• [PROBLEM TO SOLVE]
Reproduce exactly, from the data that follows, the line with "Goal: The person", the line with "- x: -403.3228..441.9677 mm", and every line that lies between them.

• [DATA EXCERPT]
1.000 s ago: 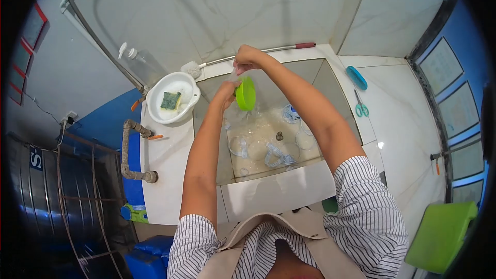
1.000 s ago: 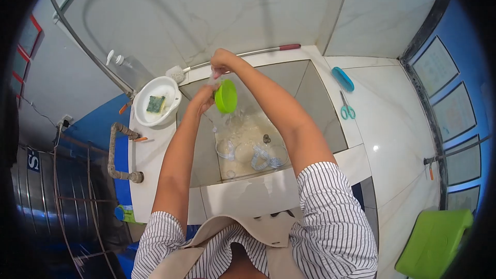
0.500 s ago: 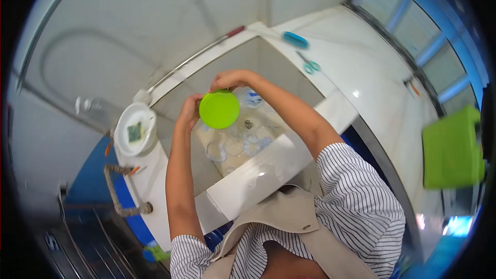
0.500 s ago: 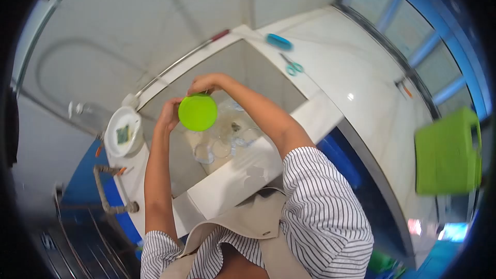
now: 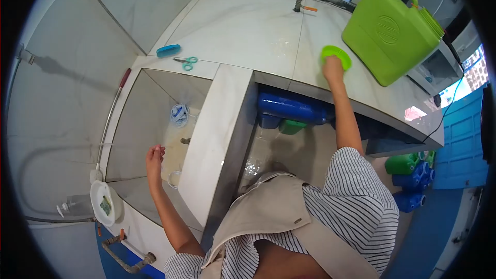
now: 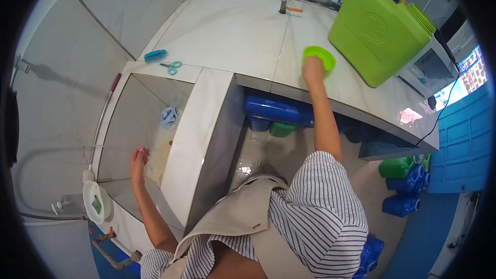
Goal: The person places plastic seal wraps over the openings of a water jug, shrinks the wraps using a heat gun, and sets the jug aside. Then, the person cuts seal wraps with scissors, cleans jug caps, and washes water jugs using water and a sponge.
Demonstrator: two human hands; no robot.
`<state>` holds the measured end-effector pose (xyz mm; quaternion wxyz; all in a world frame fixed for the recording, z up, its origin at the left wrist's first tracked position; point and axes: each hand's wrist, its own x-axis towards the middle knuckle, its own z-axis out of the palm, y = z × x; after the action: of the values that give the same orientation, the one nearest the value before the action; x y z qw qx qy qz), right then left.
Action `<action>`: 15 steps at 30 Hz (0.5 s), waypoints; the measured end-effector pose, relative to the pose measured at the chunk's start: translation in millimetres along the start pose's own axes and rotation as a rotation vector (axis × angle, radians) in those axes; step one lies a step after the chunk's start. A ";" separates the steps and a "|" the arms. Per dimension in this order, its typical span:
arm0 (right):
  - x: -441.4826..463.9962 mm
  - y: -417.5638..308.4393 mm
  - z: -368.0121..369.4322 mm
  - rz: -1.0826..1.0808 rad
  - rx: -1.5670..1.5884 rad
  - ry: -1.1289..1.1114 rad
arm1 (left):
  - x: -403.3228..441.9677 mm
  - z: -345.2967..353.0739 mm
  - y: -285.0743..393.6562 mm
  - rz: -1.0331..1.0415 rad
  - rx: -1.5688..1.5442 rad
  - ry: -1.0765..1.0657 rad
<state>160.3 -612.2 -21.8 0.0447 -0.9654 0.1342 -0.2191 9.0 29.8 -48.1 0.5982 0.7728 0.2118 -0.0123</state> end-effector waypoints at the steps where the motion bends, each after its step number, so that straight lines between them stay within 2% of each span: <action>1: 4.2 26.6 12.8 0.076 -0.029 -0.042 | 1.6 13.5 0.2 -0.002 -0.002 0.017; 2: 3.9 46.8 15.1 0.152 -0.067 -0.084 | 3.2 25.4 5.2 0.057 -0.015 0.018; 3: 2.3 59.1 20.9 0.134 -0.061 -0.094 | 3.4 37.1 9.9 0.111 -0.022 0.027; 6: 16.7 45.4 38.6 0.040 -0.077 -0.050 | -2.8 85.4 29.8 0.241 0.238 0.184; 8: 26.3 -18.1 40.6 -0.209 0.264 0.086 | -2.4 109.9 22.8 0.381 0.326 0.253; 9: 26.9 -55.6 44.6 -0.295 0.313 0.063 | -28.6 130.9 57.3 0.251 0.241 0.201; 10: 22.4 -95.7 47.1 -0.469 0.533 -0.092 | -24.8 137.6 45.7 0.330 0.289 0.221; 11: 11.5 -138.6 44.3 -0.646 0.740 -0.261 | -44.1 146.4 58.6 0.280 0.296 0.220; 12: -9.9 -183.9 32.1 -0.700 0.905 -0.446 | -48.2 152.9 51.9 0.421 0.227 0.295; 14: -59.5 -256.8 3.8 -1.089 0.995 -0.668 | -79.0 149.7 46.8 0.536 0.342 0.435; 15: -90.7 -283.9 -21.5 -1.203 1.020 -0.790 | -106.7 143.2 47.5 0.479 0.344 0.535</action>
<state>140.2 -315.0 1.4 0.3903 -0.7400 -0.5364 0.1111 -38.3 -146.0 -16.0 0.3699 0.8651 0.1688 0.2938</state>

• [TASK SOLUTION]
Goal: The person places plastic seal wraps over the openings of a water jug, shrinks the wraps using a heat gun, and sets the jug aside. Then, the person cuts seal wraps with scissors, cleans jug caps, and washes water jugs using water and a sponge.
Demonstrator: two human hands; no robot.
`<state>` holds the measured end-effector pose (xyz mm; quaternion wxyz; all in a world frame fixed for the recording, z up, its origin at the left wrist's first tracked position; point and axes: each hand's wrist, its own x-axis towards the middle knuckle, its own z-axis out of the palm, y = z × x; after the action: of the values that give the same orientation, the one nearest the value before the action; x y z qw qx qy qz), right then left.
Action `<action>`: 15 steps at 30 Hz (0.5 s), waypoints; the measured end-effector pose, relative to the pose measured at the chunk's start: translation in millimetres along the start pose's own axes and rotation as a rotation vector (axis × angle, radians) in those axes; step one lies a step after the chunk's start. A ";" separates the steps and a "|" the arms. Per dimension in this order, its typical span:
arm0 (right):
  - x: -441.4826..463.9962 mm
  - y: -417.5638..308.4393 mm
  - z: -368.0121..369.4322 mm
  - rz: -1.0826..1.0808 rad
  - rx: -1.5670..1.5884 rad
  - ry: -1.1289..1.1114 rad
arm1 (left):
  - x: -403.3228..441.9677 mm

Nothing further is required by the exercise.